After my 2018 cross country season ended earlier than expected, I struggled to find closure. Frustrated and embarrassed, I waited around for an epiphany, a lesson to glean from the undesirable circumstances in which I found myself. I waited and waited, but nothing came. Even now, my fingers freeze over the keyboard, unsure of whether or not I should be writing this post. Writing should explain, but I have no explanation. Writing should reveal, but I have no clear revelation.
However, writing should be honest:
I entered the fall with lofty goals — goals which relied on consistent, progressively better races throughout the season. Before solidifying these goals, I even spoke with my coach, who confirmed that my standards were difficult, yet possible, and would require great discipline to accomplish. As an all-or-nothing athlete, I was ready for the challenge.
I monitored my nutrition, making sure I was eating enough food and the right kinds of food. I charted my sleep hours on a spreadsheet. I created a strict daily strength schedule. I chugged orange juice in the morning (to prevent sickness) and water throughout the day. I heated and iced my achilles after a mid-season flare-up, and I continued treatment weeks after the discomfort subsided. Ultimately, I viewed any deviation from my plan as a failure — a self-inflicted obstacle to becoming a better runner.

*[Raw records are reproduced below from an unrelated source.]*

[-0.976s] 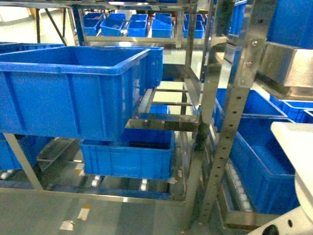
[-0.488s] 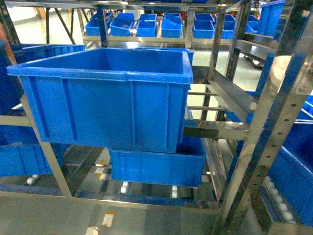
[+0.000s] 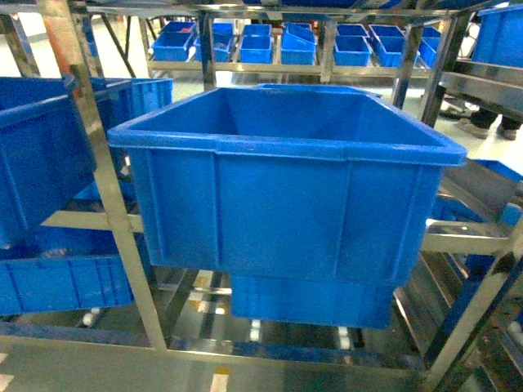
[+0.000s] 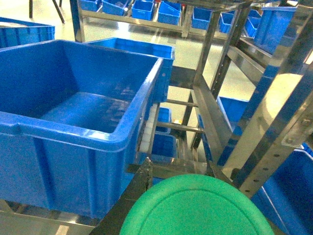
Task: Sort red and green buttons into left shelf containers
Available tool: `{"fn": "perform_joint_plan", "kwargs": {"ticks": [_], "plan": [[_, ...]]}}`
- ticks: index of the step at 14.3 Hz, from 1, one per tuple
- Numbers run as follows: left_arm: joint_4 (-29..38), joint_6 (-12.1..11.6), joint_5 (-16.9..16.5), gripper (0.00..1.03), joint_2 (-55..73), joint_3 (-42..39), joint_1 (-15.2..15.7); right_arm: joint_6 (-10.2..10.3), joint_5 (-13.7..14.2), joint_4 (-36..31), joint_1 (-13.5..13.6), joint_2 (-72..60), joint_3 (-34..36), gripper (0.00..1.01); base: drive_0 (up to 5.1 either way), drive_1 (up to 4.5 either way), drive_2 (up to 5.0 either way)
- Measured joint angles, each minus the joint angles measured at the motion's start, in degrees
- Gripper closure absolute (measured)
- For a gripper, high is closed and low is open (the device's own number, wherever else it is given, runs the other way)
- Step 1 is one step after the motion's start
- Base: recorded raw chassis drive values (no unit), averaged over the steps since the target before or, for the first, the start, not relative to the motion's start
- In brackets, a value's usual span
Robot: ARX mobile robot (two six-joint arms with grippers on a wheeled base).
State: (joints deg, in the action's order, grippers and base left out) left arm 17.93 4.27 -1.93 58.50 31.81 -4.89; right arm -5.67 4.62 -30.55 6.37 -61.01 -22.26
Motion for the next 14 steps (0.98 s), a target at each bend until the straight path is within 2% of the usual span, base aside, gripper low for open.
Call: {"fn": "perform_joint_plan", "kwargs": {"ticks": [9,14], "plan": [[0.0,0.0,0.0,0.76,0.0,0.0,0.0,0.0,0.0,0.1,0.0,-0.1,0.0,0.75,-4.7,3.57,1.5],[0.1,0.0,0.2,0.76,0.0,0.0,0.1,0.0,-0.2,0.1,0.0,-0.4,0.0,0.75,0.0,0.0,0.0]]}}
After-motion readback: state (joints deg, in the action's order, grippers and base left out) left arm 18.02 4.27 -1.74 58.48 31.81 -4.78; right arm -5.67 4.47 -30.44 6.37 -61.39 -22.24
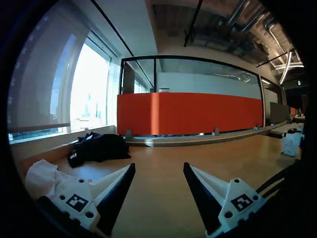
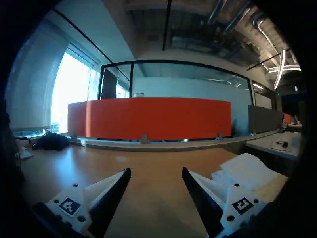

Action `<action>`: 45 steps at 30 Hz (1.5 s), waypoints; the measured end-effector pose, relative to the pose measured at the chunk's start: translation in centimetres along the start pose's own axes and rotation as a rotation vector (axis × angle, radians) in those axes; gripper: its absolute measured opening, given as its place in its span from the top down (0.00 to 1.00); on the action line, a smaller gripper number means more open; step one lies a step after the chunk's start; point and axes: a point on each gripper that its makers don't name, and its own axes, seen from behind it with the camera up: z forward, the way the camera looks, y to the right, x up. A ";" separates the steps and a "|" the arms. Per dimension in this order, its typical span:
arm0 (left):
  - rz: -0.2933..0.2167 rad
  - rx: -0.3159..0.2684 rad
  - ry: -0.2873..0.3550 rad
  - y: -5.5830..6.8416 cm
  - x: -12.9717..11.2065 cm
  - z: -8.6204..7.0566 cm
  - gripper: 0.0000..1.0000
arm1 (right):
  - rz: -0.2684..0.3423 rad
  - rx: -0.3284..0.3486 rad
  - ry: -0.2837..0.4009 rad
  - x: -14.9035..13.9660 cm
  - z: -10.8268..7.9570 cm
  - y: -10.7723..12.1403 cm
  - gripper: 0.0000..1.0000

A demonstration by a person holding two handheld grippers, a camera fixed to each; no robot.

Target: Fold towel

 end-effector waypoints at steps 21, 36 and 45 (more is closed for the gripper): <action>0.001 0.000 -0.001 -0.1 0.3 -0.1 0.04 | 0.000 0.000 0.000 0.0 0.0 0.0 0.00; 0.002 -0.001 -0.004 -0.2 1.0 -0.2 0.04 | 0.000 0.000 0.000 0.0 0.0 0.1 0.00; 0.001 -0.001 -0.004 -0.3 1.1 -0.2 0.04 | 0.000 0.000 0.000 -0.1 0.0 0.0 0.00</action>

Consequently, my fitness was high. However, the season created a paradox: while I rarely had a bad workout, I rarely had a good race.
While other athletes raced, I fought. According to my coaches, I ran with a burden that didn’t need to be carried, tensing up considerably during races. Instead of relaxing my arms, I punched the air. Instead of relaxing my mind, I over-analyzed. Instead of counting my strides, I counted the runners in front of me.

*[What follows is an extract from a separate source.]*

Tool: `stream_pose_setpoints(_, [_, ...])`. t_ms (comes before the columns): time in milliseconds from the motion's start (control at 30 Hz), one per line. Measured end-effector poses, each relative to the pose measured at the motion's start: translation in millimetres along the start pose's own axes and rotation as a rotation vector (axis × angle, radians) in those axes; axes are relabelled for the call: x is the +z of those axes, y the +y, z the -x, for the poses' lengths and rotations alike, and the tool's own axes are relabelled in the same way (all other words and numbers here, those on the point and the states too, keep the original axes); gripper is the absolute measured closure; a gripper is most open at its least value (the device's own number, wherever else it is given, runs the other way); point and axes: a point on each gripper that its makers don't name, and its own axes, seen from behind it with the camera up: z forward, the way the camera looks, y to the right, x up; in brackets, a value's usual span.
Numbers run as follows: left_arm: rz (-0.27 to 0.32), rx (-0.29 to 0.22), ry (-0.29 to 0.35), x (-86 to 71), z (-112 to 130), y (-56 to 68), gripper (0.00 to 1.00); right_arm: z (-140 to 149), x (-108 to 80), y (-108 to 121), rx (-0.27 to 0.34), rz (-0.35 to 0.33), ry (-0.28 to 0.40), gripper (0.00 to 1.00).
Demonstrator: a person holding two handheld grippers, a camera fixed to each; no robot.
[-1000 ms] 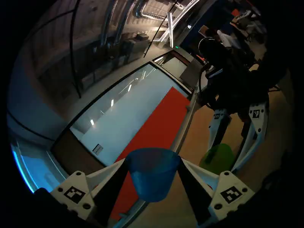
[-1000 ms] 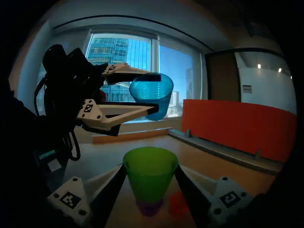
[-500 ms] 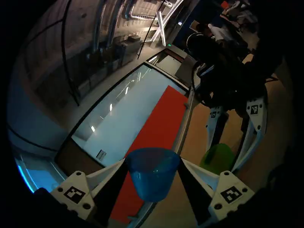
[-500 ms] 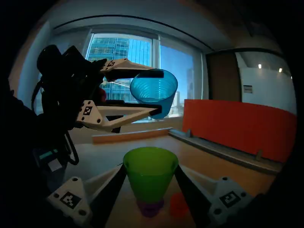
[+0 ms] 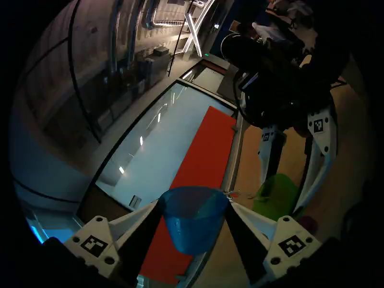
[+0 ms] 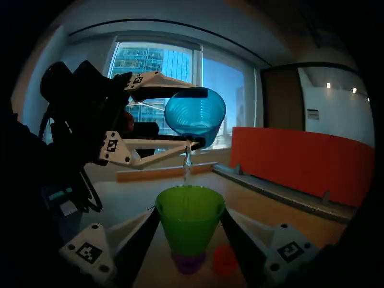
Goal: Pour water
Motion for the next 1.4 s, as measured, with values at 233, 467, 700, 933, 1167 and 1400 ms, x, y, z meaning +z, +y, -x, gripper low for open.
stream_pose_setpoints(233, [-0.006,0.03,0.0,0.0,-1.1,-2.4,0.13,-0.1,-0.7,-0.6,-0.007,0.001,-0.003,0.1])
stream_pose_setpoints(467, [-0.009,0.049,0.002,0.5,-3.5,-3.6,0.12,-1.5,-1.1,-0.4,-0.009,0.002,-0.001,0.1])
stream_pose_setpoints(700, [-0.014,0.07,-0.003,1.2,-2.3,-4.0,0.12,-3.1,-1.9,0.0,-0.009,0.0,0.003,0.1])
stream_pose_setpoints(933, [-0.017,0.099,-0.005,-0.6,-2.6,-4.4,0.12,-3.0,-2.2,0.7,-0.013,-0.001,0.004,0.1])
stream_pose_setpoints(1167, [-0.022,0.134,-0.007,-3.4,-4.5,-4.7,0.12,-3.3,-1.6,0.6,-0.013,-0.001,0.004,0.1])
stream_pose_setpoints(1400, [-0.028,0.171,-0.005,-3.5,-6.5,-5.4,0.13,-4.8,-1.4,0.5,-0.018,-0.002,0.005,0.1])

And, as my teammates improved throughout the season, my performances nosedived.
On paper, my races weren’t terrible. But I was never happy. I’d finish races biting back tears, immediately frustrated and disappointment with my performance. Soon, disappointment spiraled into self-deprecation, which slowly depleted my energy throughout the season.
In short, I was running on fumes.
The beautiful, wonderful, incredibly frustrating thing about God is that He doesn’t reveal the future. He doesn’t tell us what will happen, when it will happen, or even why it will happen. God withholds information for our own good because, as mere humans, we cannot handle all of God’s knowledge. I may never discover why my disappointing junior season was part of God’s plan — and that’s okay. I don’t know everything about my life on Earth, but I know I serve a powerful, loving God who is greater than all my struggles.
After all, God never promised life without hardship; rather, He promised the opposite: we will have trouble in the world, yet because Jesus overcame the world, we may have peace.